What transient goodies might be lurking undetected down at the estuary?
What amazing spectacle of migration might I witness in the first hour of daylight?
These are the sorts of things that rattle through my fugged brain as I contemplate resetting the alarm for another hour...
But no! You've got to be in to win it, as they say, and given that I have only a few days remaining as a Nanaimo resident, and I shall have to wave goodbye to my beloved, adopted patch, I headed off to the estuary full of my customary optimism.
As ever, it didn't quite work out as planned and I spent a good hour and a bit desperately searching for something of interest to cast by bins upon.
I eventually rooted out a northern shrike, who showed well for a while and even treated me to some weird buzzing sounds.
The regular female northern harrier put in an appearance, but no other raptors were seen, except the ubiquitous bald eagles.
Good numbers of violet-green swallow were in residence, and as I scanned though in search of other hirundine species I only saw a few tree swallows.
A gaggle of Canada geese came through low, and among them were 5 greater white-fronted geese. I presume these are the Holden Creek birds either out for a spin, or starting to head off north...
On my way home from an exciting day in the office, I decided to drop by at the aforementioned Holden Creek for a wee nosey around.
It was pretty quiet, with very few birds on the creek or around the marsh. Checking the fields and fenceposts, there were at least 30 American robins kicking around and then I noticed something blue on the ground.
Was it a windblown wrapper from a chocolate bar, or a discarded crisp packet?
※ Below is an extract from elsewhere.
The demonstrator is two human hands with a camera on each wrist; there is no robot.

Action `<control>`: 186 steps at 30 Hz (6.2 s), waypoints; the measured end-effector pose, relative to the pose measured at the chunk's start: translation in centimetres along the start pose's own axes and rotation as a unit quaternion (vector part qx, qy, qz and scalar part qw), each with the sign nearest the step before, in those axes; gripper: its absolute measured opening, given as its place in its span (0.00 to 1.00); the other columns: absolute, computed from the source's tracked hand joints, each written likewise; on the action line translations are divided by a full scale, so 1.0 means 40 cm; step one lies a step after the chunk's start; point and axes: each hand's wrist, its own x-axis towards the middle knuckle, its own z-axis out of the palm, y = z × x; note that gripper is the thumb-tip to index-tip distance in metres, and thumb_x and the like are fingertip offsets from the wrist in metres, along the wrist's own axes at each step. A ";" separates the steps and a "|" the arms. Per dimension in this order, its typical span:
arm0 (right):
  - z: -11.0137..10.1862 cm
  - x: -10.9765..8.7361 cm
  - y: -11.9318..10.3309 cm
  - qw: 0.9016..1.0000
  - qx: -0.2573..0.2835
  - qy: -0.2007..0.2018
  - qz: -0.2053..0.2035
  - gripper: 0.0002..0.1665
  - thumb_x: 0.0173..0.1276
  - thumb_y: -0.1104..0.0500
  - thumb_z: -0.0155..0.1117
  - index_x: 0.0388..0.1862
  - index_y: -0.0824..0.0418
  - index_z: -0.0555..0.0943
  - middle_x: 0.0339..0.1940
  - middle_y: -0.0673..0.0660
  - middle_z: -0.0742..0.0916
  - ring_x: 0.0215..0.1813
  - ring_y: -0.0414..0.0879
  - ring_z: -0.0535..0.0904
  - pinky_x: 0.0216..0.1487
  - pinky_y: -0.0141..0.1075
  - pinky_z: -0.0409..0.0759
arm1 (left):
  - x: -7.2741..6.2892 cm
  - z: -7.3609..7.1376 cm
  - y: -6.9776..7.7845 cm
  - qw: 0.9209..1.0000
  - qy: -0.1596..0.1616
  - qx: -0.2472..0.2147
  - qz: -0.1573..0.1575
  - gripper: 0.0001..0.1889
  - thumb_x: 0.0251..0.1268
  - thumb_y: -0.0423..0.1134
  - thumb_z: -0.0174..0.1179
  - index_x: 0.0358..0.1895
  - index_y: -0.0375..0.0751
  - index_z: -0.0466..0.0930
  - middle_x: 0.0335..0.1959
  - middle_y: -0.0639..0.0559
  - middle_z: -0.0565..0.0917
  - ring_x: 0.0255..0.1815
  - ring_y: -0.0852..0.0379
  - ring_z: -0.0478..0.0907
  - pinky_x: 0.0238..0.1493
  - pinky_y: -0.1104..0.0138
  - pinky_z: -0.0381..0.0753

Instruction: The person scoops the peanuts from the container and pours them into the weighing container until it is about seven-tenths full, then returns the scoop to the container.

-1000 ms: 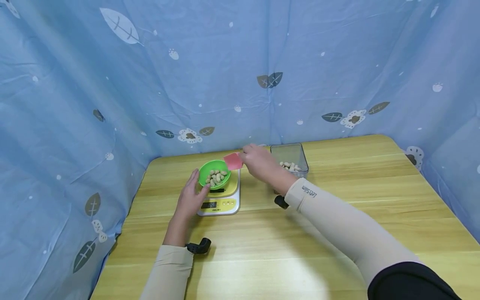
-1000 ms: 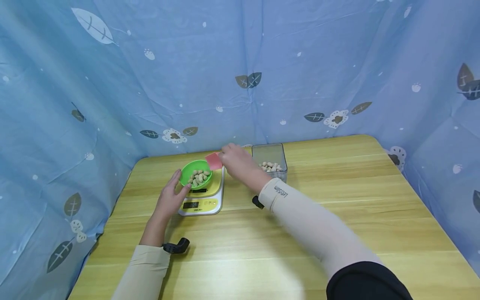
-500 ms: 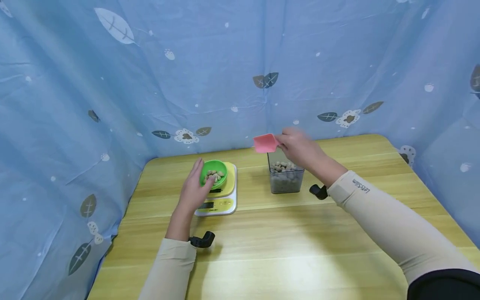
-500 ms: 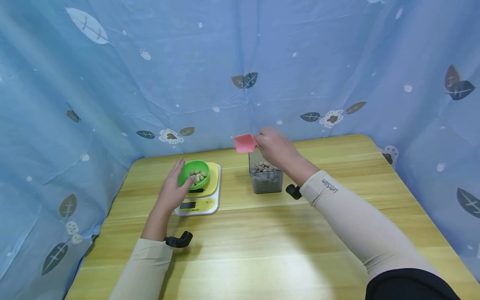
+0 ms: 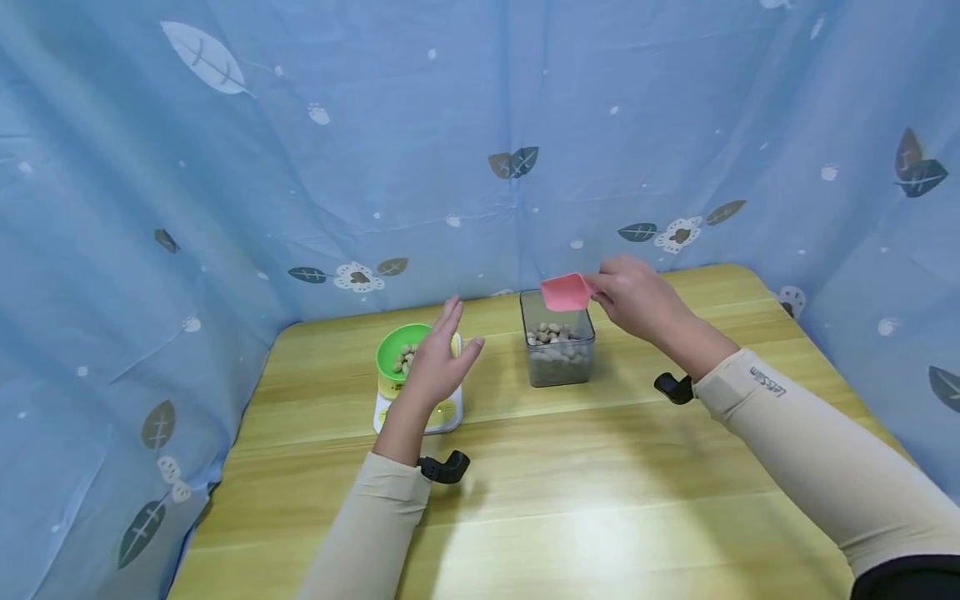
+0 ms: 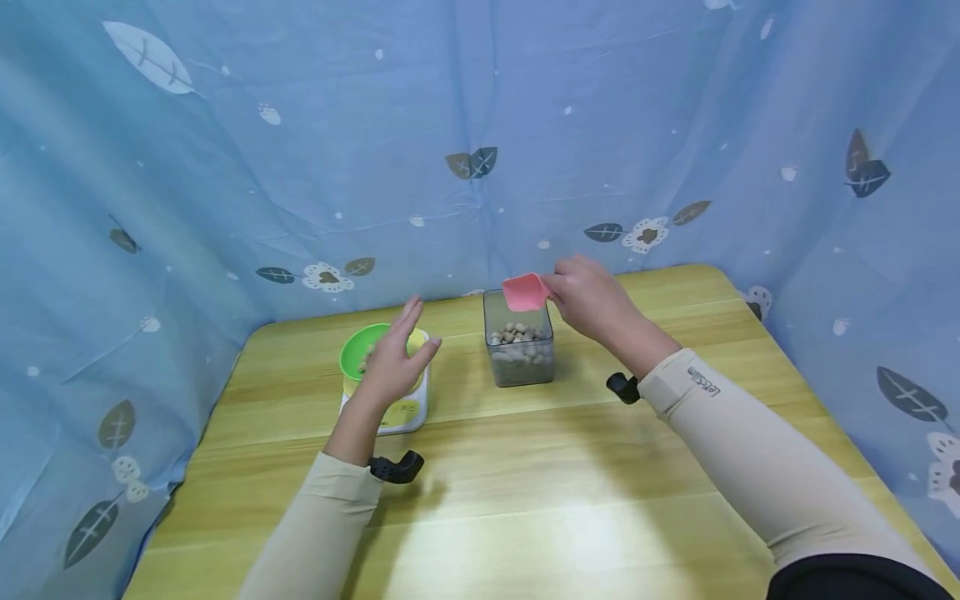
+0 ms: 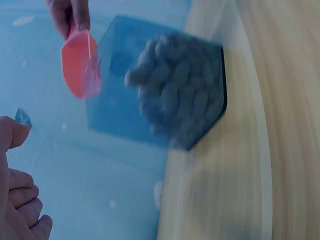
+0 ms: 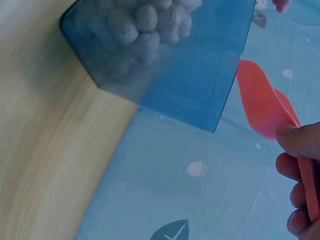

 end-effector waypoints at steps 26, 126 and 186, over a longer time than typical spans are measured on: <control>0.031 0.035 -0.032 0.979 -0.113 -0.155 -0.062 0.11 0.55 0.75 0.69 0.31 0.61 0.88 0.30 0.56 0.85 0.34 0.51 0.75 0.29 0.38 0.71 | 0.076 0.160 0.071 0.996 -0.084 0.012 0.039 0.34 0.76 0.58 0.44 0.79 0.51 0.50 0.82 0.61 0.45 0.80 0.56 0.48 0.78 0.55 0.55; 0.091 0.096 -0.008 0.948 0.067 -0.309 0.018 0.13 0.59 0.75 0.60 0.26 0.61 0.86 0.27 0.55 0.88 0.28 0.46 0.77 0.32 0.38 0.77 | 0.068 0.162 0.088 0.996 -0.077 0.044 0.023 0.38 0.73 0.63 0.46 0.79 0.49 0.51 0.82 0.59 0.46 0.80 0.55 0.48 0.78 0.56 0.56; -0.012 -0.009 0.101 0.902 0.272 -0.276 0.188 0.22 0.73 0.56 0.60 0.61 0.65 0.80 0.53 0.63 0.86 0.45 0.50 0.81 0.45 0.43 0.78 | 0.058 0.168 0.099 0.998 -0.065 0.023 0.015 0.37 0.75 0.60 0.45 0.79 0.46 0.50 0.82 0.56 0.48 0.80 0.53 0.50 0.77 0.55 0.57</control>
It was a mountain bluebird, of course.
I expect it's the same one I saw here on Sunday, rather than a new bird.
Anyway, as it was again so far away, I only managed the poorest of pics - as demonstrated here. Through my 'scope it looked lovely and bright and sharp, but in the fading light with a compact digital camera held shakily in front of the eyepiece, it appears less so.
I think Mike Yip will sleep soundly tonight.